- [What you will do] Transcribe the data that follows without changing a word, and omit the pictures.

- [Information shown]

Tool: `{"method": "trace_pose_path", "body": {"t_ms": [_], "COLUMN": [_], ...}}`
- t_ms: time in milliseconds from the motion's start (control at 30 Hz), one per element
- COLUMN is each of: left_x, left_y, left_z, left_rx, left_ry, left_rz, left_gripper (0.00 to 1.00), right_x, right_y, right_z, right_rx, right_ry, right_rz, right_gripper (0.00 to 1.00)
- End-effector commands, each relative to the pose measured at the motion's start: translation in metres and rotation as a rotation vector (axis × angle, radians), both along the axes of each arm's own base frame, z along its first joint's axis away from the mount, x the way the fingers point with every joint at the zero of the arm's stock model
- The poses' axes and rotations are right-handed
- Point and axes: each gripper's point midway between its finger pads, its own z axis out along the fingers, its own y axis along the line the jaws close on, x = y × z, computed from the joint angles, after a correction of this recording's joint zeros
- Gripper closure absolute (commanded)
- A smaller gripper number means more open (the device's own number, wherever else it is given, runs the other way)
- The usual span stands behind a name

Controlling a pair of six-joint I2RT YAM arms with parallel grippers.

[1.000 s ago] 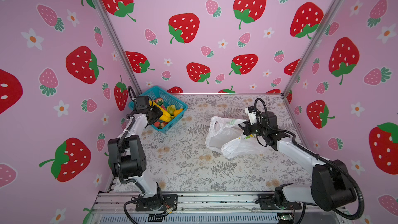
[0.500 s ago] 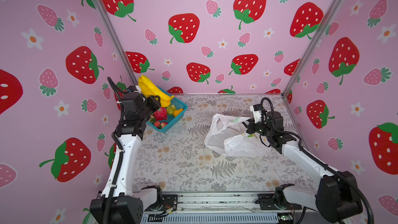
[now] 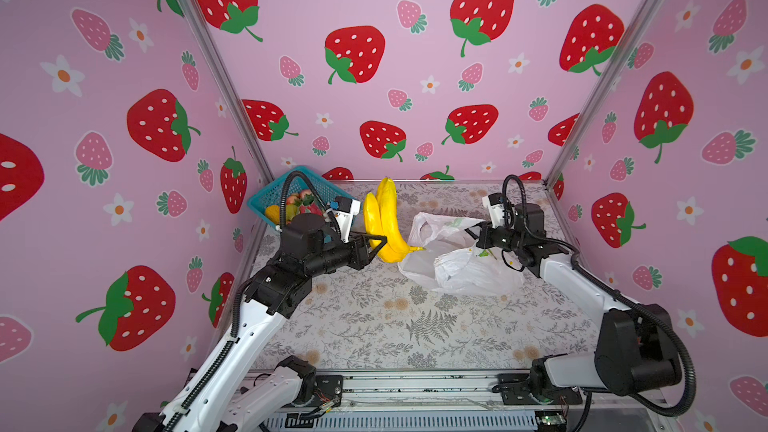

- [Answer box]
Tool: `{"method": "trace_pose_path", "body": {"t_ms": [_], "COLUMN": [_], ...}}`
- t_ms: time in milliseconds from the motion's start (control at 30 Hz), one per element
- COLUMN is each of: left_x, left_y, left_z, left_rx, left_ry, left_rz, left_gripper (0.00 to 1.00), right_x, right_y, right_z, right_rx, right_ry, right_rz, right_gripper (0.00 to 1.00)
- End-effector commands, each relative to the pose measured at the motion's start: translation in metres and rotation as a rotation vector (axis × angle, radians), both along the axes of each arm's own base frame, z along its first joint's axis away from the mount, x the way the fingers point with every joint at the zero of the arm's stock model
- The poses' axes and rotations are right-handed
- Point and axes: each gripper's point midway between its finger pads, its own z axis out along the fingers, its own y axis along the line the jaws close on, x = y × z, computed from the joint angles, after a correction of this recording's joint zeros
- Gripper closure absolute (commanded)
- A smaller gripper number means more open (the device's own number, wherever else it is given, runs the other way)
- The usual span stands behind a name

Controlling a pair of six-joint I2RT YAM arms with parallel grippers.

[1.000 s ago] 
[0.500 s ago] 
[now] 

The exercise is now complete.